**What this task involves**
Give every line below again, exactly as it appears.

○ ○ ○ ○ ○

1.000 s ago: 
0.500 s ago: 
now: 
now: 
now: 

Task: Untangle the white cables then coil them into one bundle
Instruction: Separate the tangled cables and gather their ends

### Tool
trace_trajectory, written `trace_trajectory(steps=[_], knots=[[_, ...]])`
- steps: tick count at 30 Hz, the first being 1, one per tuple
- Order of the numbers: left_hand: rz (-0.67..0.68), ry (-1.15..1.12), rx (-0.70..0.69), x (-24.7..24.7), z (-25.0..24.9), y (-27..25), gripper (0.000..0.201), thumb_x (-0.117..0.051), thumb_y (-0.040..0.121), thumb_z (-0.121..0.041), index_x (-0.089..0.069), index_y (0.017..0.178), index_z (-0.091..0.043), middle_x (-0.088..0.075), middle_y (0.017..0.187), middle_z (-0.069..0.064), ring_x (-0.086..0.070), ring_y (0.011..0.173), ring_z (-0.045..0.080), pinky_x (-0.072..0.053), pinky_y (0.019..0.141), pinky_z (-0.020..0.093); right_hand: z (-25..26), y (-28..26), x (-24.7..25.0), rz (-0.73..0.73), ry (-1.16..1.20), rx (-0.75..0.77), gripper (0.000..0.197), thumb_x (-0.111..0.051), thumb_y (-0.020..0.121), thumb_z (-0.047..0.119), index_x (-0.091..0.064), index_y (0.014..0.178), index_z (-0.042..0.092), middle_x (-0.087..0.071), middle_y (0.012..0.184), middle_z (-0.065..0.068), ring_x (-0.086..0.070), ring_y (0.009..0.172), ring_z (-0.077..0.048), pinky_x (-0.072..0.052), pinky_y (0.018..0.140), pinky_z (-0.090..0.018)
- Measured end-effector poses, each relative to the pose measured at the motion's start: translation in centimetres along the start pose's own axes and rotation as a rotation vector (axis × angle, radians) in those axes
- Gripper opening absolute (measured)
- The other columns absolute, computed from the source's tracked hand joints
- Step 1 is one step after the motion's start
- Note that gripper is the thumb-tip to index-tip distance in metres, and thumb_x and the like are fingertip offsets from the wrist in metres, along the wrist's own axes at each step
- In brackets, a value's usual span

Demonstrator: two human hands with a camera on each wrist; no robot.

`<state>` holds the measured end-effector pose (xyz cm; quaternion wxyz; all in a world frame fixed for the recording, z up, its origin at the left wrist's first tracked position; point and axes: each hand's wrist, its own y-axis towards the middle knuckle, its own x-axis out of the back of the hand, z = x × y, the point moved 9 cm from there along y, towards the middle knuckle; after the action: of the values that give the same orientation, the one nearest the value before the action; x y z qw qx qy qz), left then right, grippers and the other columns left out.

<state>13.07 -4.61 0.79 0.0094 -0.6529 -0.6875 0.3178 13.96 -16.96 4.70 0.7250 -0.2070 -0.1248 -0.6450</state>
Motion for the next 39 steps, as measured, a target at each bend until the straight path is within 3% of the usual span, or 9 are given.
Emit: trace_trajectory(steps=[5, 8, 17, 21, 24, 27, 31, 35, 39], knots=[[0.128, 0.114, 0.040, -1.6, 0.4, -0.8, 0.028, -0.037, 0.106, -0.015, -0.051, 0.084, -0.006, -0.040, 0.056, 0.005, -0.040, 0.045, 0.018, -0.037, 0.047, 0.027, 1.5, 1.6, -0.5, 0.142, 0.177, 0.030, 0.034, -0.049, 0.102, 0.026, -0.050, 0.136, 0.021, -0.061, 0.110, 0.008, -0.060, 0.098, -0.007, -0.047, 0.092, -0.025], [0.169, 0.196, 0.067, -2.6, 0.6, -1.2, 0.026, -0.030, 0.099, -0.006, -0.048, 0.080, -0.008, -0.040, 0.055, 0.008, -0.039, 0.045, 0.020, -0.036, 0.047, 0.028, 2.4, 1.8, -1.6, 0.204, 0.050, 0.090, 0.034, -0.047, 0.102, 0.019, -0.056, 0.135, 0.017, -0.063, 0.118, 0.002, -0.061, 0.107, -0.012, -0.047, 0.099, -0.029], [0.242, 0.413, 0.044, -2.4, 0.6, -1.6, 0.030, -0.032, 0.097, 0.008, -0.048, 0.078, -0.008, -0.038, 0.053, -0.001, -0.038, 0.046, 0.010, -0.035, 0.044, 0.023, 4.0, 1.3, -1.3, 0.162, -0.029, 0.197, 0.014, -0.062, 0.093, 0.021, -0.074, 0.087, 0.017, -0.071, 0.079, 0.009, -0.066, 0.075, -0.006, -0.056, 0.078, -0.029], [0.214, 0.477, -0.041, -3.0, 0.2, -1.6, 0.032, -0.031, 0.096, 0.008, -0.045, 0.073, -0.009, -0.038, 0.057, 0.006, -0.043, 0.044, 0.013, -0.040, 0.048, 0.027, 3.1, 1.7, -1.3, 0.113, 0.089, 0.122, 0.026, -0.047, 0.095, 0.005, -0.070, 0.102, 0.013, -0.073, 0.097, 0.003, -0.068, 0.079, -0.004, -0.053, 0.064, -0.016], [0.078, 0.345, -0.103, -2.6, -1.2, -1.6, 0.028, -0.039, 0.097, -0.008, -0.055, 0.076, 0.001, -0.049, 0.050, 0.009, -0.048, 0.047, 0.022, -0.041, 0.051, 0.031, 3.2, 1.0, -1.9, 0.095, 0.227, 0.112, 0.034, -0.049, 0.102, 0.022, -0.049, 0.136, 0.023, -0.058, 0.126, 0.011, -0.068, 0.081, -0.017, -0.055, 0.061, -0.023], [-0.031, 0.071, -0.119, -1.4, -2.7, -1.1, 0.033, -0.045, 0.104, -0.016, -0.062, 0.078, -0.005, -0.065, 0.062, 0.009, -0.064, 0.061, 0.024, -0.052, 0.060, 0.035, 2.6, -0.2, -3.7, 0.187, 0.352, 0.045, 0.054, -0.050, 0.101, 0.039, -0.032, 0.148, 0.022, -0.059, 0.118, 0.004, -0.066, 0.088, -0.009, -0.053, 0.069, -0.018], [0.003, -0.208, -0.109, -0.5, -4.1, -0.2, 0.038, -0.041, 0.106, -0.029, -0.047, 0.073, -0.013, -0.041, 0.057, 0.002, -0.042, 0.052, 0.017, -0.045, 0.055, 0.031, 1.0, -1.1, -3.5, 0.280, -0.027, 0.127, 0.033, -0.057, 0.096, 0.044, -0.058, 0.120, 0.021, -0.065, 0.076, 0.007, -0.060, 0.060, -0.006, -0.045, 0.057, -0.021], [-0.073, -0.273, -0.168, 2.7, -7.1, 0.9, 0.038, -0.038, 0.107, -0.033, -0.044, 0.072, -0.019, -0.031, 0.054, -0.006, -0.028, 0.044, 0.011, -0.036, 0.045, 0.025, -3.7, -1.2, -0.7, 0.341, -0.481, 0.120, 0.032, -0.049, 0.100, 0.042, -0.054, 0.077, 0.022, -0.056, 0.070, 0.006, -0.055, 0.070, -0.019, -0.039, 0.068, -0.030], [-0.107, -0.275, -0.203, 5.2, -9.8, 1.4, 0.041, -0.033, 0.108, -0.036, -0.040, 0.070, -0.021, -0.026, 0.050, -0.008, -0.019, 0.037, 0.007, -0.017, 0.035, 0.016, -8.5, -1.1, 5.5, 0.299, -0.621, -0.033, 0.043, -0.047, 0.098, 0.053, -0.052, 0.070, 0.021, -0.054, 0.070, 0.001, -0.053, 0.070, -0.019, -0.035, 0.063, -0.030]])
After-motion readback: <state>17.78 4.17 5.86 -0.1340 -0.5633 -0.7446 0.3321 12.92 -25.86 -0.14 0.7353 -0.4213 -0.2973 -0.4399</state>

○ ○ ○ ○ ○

**Finished exercise**
1.000 s ago: 
0.500 s ago: 
now: 
now: 
now: 

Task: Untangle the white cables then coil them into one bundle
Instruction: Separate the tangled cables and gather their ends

### Tool
trace_trajectory, written `trace_trajectory(steps=[_], knots=[[_, ...]])`
- steps: tick count at 30 Hz, the first being 1, one per tuple
- Order of the numbers: left_hand: rz (-0.67..0.68), ry (-1.15..1.12), rx (-0.70..0.69), x (-24.7..24.7), z (-25.0..24.9), y (-27..25), gripper (0.000..0.201), thumb_x (-0.117..0.051), thumb_y (-0.040..0.121), thumb_z (-0.121..0.041), index_x (-0.089..0.069), index_y (0.017..0.178), index_z (-0.091..0.043), middle_x (-0.088..0.075), middle_y (0.017..0.187), middle_z (-0.069..0.064), ring_x (-0.086..0.070), ring_y (0.011..0.173), ring_z (-0.045..0.080), pinky_x (-0.072..0.053), pinky_y (0.019..0.141), pinky_z (-0.020..0.093); right_hand: z (-25..26), y (-28..26), x (-24.7..25.0), rz (-0.73..0.73), ry (-1.16..1.20), rx (-0.75..0.77), gripper (0.000..0.197), thumb_x (-0.111..0.051), thumb_y (-0.020..0.121), thumb_z (-0.047..0.119), index_x (-0.091..0.064), index_y (0.014..0.178), index_z (-0.042..0.092), middle_x (-0.087..0.071), middle_y (0.012..0.184), middle_z (-0.065..0.068), ring_x (-0.086..0.070), ring_y (0.009..0.172), ring_z (-0.077..0.048), pinky_x (-0.072..0.052), pinky_y (0.018..0.140), pinky_z (-0.090..0.018)
- Measured end-effector poses, each relative to the pose measured at the motion's start: translation in centimetres along the start pose's own axes and rotation as a rotation vector (axis × angle, radians) in those axes
- Gripper opening absolute (measured)
- The other columns absolute, computed from the source's tracked hand joints
- Step 1 is one step after the motion's start
- Note that gripper is the thumb-tip to index-tip distance in metres, and thumb_x and the like are fingertip offsets from the wrist in metres, along the wrist's own axes at each step
- In brackets, a value's usual span

Demonstrator: two human hands with a camera on each wrist; no robot.

`<state>` holds the measured end-effector pose (xyz cm; quaternion wxyz; all in a world frame fixed for the recording, z up, its origin at the left wrist's first tracked position; point and axes: each hand's wrist, its own y-axis towards the middle knuckle, its own x-axis out of the back of the hand, z = x × y, the point moved 9 cm from there along y, towards the middle knuckle; after the action: of the values that give the same orientation, the one nearest the value before the action; x y z qw qx qy qz), left then right, grippers and the other columns left out.

<state>13.07 -4.61 0.79 0.0094 -0.6529 -0.6875 0.3178 13.96 -16.96 4.70 0.7250 -0.2070 -0.1248 -0.6450</state>
Motion for the next 39 steps, as measured, a target at each bend until the straight path is within 3% of the usual span, or 9 are given.
Emit: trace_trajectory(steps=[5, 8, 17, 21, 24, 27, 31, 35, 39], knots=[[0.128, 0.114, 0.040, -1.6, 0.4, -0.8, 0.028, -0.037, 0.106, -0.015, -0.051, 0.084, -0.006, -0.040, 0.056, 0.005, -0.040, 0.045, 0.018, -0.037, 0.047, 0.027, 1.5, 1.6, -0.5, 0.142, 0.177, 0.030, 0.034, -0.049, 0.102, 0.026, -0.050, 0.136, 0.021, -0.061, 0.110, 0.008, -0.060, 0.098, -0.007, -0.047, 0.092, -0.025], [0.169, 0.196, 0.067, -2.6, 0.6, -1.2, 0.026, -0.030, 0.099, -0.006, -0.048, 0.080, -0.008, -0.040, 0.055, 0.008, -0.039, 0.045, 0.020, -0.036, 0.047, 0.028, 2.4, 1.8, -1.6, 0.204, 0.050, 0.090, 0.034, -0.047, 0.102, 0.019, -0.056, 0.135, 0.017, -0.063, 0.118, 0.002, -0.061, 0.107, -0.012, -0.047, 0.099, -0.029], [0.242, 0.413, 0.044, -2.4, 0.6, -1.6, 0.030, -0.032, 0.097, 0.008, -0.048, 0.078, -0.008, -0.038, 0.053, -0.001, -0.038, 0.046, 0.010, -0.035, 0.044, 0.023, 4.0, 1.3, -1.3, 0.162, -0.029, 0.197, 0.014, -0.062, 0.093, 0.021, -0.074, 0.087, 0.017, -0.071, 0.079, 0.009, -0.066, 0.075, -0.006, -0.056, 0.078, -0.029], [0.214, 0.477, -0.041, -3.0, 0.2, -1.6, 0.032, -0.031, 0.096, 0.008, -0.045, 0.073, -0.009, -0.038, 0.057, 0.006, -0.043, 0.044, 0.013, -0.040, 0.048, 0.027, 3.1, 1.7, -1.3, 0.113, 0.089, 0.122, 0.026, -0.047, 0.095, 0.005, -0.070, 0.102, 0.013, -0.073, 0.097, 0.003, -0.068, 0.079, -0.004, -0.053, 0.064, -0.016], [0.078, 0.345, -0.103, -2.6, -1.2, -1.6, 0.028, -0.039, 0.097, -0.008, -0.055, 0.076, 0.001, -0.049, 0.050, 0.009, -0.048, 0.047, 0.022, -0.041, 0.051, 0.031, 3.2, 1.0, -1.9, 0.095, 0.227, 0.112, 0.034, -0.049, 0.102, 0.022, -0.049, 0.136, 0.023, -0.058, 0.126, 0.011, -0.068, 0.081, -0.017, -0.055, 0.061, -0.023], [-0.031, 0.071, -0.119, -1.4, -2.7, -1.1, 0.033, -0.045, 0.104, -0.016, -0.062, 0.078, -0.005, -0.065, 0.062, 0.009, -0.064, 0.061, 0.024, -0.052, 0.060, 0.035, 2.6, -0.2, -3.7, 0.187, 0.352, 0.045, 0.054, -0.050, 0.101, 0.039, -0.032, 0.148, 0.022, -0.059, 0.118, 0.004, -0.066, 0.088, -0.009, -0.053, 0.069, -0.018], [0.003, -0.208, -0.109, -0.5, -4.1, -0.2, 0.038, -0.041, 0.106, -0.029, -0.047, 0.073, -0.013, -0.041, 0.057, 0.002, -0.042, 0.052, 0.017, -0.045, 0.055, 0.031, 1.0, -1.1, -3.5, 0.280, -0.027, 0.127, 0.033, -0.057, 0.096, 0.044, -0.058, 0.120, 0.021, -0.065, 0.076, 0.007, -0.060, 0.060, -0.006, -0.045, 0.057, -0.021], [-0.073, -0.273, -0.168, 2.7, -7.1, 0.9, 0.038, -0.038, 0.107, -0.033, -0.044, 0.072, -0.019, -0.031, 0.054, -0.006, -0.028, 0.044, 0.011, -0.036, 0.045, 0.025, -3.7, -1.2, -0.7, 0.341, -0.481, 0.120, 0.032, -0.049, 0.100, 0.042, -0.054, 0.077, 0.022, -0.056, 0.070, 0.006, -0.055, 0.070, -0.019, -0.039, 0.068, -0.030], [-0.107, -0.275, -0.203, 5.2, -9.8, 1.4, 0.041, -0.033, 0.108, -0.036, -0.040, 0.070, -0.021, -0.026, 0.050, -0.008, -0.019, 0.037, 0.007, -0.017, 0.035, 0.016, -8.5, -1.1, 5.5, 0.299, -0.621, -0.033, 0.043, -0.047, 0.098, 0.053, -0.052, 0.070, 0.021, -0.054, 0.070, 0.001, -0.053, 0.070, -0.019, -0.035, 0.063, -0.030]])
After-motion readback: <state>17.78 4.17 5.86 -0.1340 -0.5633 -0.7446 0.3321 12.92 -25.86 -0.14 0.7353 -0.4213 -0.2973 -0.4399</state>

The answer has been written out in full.